The estimation in which these gentlemen were held, according to
one of the most scientific exponents of the Gun Club, was
"proportional to the masses of their guns, and in the direct
ratio of the square of the distances attained by their projectiles."
The Gun Club once founded, it is easy to conceive the result of
the inventive genius of the Americans. Their military weapons
attained colossal proportions, and their projectiles, exceeding
the prescribed limits, unfortunately occasionally cut in two
some unoffending pedestrians. These inventions, in fact, left
far in the rear the timid instruments of European artillery.
It is but fair to add that these Yankees, brave as they have
ever proved themselves to be, did not confine themselves to
theories and formulae, but that they paid heavily, _in propria
persona_, for their inventions. Among them were to be counted
officers of all ranks, from lieutenants to generals; military
men of every age, from those who were just making their _debut_
in the profession of arms up to those who had grown old in the
gun-carriage. Many had found their rest on the field of battle
whose names figured in the "Book of Honor" of the Gun Club; and
of those who made good their return the greater proportion bore
the marks of their indisputable valor. Crutches, wooden legs,
artificial arms, steel hooks, caoutchouc jaws, silver craniums,
platinum noses, were all to be found in the collection; and it
was calculated by the great statistician Pitcairn that throughout
the Gun Club there was not quite one arm between four persons
and two legs between six.
Nevertheless, these valiant artillerists took no particular
account of these little facts, and felt justly proud when the
despatches of a battle returned the number of victims at
ten-fold the quantity of projectiles expended.

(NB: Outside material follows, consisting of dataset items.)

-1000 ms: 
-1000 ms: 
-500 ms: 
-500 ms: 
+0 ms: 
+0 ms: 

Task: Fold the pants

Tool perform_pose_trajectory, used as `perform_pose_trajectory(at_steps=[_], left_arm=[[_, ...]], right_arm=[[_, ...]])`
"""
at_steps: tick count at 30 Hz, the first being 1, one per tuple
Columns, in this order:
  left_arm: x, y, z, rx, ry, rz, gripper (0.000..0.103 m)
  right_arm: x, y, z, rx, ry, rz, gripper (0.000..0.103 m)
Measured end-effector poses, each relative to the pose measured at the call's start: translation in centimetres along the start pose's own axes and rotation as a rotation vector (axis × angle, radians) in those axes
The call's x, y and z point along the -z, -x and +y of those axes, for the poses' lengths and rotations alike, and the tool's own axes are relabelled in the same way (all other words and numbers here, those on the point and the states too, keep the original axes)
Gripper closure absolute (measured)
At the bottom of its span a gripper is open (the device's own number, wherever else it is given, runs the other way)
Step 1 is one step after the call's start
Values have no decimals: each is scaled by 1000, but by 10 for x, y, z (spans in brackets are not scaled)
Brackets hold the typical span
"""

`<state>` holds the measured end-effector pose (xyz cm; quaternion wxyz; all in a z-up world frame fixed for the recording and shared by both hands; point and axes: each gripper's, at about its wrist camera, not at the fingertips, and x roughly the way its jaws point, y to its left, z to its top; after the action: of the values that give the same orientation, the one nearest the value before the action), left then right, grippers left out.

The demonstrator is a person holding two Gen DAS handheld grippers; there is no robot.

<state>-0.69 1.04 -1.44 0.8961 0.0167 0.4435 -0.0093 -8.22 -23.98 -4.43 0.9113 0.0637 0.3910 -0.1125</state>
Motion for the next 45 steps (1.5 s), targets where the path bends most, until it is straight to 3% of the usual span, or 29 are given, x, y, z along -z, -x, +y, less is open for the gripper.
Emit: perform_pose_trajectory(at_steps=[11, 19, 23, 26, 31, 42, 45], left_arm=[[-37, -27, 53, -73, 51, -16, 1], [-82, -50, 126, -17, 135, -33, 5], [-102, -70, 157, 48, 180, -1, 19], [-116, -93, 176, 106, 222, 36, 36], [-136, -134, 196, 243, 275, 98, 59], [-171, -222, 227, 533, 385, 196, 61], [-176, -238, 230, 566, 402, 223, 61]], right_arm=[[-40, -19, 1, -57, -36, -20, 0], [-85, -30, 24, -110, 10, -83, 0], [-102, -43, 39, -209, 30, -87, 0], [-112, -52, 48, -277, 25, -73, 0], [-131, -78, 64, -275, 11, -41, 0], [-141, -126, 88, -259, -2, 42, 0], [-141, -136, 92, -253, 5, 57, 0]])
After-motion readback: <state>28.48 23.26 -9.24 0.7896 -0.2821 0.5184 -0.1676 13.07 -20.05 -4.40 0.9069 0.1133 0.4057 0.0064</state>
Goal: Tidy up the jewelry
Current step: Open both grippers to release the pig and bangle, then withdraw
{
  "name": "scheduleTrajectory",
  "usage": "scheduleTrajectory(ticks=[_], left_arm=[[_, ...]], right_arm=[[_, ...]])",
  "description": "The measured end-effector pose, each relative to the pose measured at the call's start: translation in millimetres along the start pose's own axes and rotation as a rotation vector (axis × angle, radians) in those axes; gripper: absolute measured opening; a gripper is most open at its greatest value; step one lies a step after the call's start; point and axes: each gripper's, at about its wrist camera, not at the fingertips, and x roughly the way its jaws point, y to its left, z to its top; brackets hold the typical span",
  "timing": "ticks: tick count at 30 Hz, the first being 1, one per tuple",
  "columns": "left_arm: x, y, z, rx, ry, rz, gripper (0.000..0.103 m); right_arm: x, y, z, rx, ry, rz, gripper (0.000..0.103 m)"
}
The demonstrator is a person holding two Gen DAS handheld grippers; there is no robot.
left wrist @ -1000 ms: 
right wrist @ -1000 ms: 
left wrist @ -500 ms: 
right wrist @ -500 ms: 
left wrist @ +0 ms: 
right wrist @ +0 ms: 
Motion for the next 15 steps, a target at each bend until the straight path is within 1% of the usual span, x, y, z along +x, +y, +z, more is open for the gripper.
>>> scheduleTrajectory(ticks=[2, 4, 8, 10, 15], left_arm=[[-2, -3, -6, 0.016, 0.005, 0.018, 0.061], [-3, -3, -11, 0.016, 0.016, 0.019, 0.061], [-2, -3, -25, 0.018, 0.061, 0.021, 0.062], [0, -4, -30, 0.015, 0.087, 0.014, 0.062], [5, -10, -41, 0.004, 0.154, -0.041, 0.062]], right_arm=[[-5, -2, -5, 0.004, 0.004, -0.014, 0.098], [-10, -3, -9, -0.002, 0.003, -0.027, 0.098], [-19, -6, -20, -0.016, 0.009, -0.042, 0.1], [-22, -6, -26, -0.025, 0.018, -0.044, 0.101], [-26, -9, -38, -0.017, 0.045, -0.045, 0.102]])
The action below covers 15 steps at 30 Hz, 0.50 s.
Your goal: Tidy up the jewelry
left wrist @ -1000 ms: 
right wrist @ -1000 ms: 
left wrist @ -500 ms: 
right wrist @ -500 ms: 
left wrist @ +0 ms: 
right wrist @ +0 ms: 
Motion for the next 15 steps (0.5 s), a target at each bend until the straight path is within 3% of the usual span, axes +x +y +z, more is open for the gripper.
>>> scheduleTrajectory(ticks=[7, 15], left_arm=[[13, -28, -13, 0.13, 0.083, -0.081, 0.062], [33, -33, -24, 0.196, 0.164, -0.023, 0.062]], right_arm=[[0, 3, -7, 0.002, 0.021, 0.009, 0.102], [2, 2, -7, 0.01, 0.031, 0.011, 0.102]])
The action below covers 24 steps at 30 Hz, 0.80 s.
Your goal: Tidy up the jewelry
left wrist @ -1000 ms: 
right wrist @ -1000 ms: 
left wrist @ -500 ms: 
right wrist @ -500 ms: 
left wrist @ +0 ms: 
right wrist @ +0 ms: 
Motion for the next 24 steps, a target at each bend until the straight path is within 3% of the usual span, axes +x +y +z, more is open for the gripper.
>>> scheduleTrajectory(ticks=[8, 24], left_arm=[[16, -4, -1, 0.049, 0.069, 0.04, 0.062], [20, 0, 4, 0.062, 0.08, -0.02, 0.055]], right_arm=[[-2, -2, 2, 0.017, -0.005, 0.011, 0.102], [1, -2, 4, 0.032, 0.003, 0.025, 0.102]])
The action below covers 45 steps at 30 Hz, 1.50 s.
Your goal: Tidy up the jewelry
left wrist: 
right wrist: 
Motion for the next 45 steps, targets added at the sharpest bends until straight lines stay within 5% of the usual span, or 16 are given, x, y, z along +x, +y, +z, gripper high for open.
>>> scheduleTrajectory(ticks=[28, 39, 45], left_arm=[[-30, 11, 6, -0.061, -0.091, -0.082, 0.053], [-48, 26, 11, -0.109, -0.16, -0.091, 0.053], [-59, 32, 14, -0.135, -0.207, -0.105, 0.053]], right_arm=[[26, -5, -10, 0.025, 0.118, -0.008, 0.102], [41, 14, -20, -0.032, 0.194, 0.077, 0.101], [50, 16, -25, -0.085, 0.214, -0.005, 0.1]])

One day, however-- sad and melancholy day!-- peace was signed
between the survivors of the war; the thunder of the guns
gradually ceased, the mortars were silent, the howitzers were
muzzled for an indefinite period, the cannon, with muzzles
depressed, were returned into the arsenal, the shot were
repiled, all bloody reminiscences were effaced; the
cotton-plants grew luxuriantly in the well-manured fields, all
mourning garments were laid aside, together with grief; and the
Gun Club was relegated to profound inactivity.
Some few of the more advanced and inveterate theorists set
themselves again to work upon calculations regarding the laws
of projectiles. They reverted invariably to gigantic shells
and howitzers of unparalleled caliber. Still in default of
practical experience what was the value of mere theories?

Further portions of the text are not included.